The move was widely embraced by business leaders and the broader public in the view that freeing him would inject a competitive boost into the economy. A powerhouse corporation with dozens of affiliates, Samsung is among a group of family controlled conglomerates that dominate economic life in South Korea. So pivotal are these businesses that many tycoons convicted of white color crimes have been pardoned to help limit the economic fallout from the absence of key executives.
But such special treatment, as well as the cozy relationship between top business and government officials, has also drawn public outcry from anti-corruption reformers and political opponents. Moon Jae-in, the former president of South Korea, vowed to combat the outsized influence of family-owned conglomerates after his 2017 election. But it was under his administration that Lee was first released from prison last year, highlighting the political popularity of extending such forgiveness in the name of economic necessity.
Samsung’s size and influence underscores its importance to the South Korean economy: An estimated 5 million of its citizens own shares of Samsung, whose sprawling operations span not just popular mobile phones and electronics but the building of roads and oil rigs, operating hotels and amusement parks and selling insurance. The do-everything monolith also is the largest of the country’s chaebol — the Korean term for family-controlled corporate groups that were jump-started with government support — contributing more than 10 percent of South Korea’s gross domestic product.
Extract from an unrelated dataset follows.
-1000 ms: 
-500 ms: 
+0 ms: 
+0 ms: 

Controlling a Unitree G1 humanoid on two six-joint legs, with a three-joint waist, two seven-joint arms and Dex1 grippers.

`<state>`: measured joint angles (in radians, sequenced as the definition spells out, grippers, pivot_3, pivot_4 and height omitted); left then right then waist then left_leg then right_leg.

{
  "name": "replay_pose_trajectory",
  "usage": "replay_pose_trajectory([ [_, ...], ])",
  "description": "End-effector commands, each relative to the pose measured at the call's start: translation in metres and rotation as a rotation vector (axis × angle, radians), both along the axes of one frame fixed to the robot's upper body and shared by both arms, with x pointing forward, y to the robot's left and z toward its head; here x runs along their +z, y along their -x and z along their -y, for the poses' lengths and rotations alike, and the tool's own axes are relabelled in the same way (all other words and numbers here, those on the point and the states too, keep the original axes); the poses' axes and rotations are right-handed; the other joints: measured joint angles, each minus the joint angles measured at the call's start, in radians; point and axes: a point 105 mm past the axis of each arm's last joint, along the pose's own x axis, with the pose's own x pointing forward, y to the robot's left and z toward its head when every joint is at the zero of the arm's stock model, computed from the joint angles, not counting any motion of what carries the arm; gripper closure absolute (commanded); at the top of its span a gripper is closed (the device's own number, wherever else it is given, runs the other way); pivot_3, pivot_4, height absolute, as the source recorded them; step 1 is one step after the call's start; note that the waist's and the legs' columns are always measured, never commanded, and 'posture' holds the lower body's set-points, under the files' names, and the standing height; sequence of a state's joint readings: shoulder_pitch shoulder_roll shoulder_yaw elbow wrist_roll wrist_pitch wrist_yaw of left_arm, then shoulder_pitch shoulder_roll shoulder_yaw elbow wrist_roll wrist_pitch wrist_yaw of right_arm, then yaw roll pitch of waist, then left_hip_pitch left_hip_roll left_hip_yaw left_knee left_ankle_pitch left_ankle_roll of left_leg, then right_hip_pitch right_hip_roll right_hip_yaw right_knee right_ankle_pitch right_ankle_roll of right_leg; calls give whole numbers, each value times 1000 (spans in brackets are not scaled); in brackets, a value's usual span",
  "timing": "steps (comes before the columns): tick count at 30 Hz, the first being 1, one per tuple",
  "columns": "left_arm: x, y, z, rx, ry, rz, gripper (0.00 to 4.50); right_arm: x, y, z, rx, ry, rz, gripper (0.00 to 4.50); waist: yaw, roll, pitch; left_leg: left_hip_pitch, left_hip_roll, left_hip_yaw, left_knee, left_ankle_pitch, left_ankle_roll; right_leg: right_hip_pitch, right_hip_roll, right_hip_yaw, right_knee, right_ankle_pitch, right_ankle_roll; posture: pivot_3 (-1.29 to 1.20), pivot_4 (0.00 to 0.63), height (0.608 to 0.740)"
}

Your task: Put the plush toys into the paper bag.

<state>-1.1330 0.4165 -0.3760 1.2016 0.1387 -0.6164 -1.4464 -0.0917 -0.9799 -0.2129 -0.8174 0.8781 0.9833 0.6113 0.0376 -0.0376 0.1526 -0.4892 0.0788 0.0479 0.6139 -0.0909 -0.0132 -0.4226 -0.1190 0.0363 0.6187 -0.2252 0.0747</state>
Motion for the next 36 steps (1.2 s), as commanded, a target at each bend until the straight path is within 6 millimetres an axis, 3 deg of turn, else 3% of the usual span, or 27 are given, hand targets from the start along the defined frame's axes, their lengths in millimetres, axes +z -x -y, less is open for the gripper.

It made about 77.2 trillion South Korean won in the second quarter of 2022, or about $59 billion. It has a market capitalization of more than $300 billion.
Lee’s actions played into a sensational corruption scandal that came to be known as “Choi-gate” after a presidential aide involved. The became the subject of candlelight vigils starting in 2016 and gaining steam in 2017.
Samsung was accused of paying or promising to pay the equivalent of $38 million in return for government support for the merger of two subsidiaries, while Lee and four former Samsung executives were convicted of paying bribes totaling $6.4 million, including paying for equestrian training for Choi’s daughter. The merger was eventually approved.
Lee was found guilty of bribery, embezzlement, illegally moving assets overseas, concealing criminal proceeds and perjury.
“I am deeply grateful for the opportunity to make a new start,” Lee said in a statement following the announcement of the pardon. “I will work hard to fulfill my responsibility as an entrepreneur,” he said.
Recent polling showed overwhelming support for the pardon, with more than three-quarters of the South Korean public backing it.
“In a bid to overcome the economic crisis by revitalizing the economy, Samsung Electronics vice chairman Lee Jae-yong, whose suspended prison term ended recently, will be reinstated,” the South Korean government said in a statement, reported by the Financial Times.
The pardon marks the latest chapter for the powerful Lee family. Several of its members have been implicated in corruption schemes, often involving Samsung, only to be let off the hook.
Lee’s father, the late Lee Kun-hee, also received a presidential pardons following separate convictions, one for bribery and then tax evasion.
He too was pardoned, in 1997, for bribing a former president. The second occurred in 2008, after a company official said the company kept a secret stash of funds to bribe government officials, prosecutors, judges and politicians.
Prosecutors could not prove bribery in that case, but did indict Lee on tax evasion for hiding money in stock accounts under the names of his aides. That conviction forced him to step down from his leadership post, but he retook the helm two years later so he could work on a lobbying campaign that brought the 2018 Winter Olympics to PyeongChang. The older Lee passed the reins of the company to his son after he was incapacitated by a 2014 heart attack.
President Yoon Suk-yeol, who was sworn in earlier this year, is a first-time politician and former prosecutor general who began his five-year term as the nation faces an array of economic challenges: soaring housing prices, deepening income inequality and the reverberations of the coronavirus pandemic.
Yoon, 61, must also work alongside a parliament controlled by the opposing party, governing over a divided electorate that voted him into office with the narrowest margin in the country’s democratic history.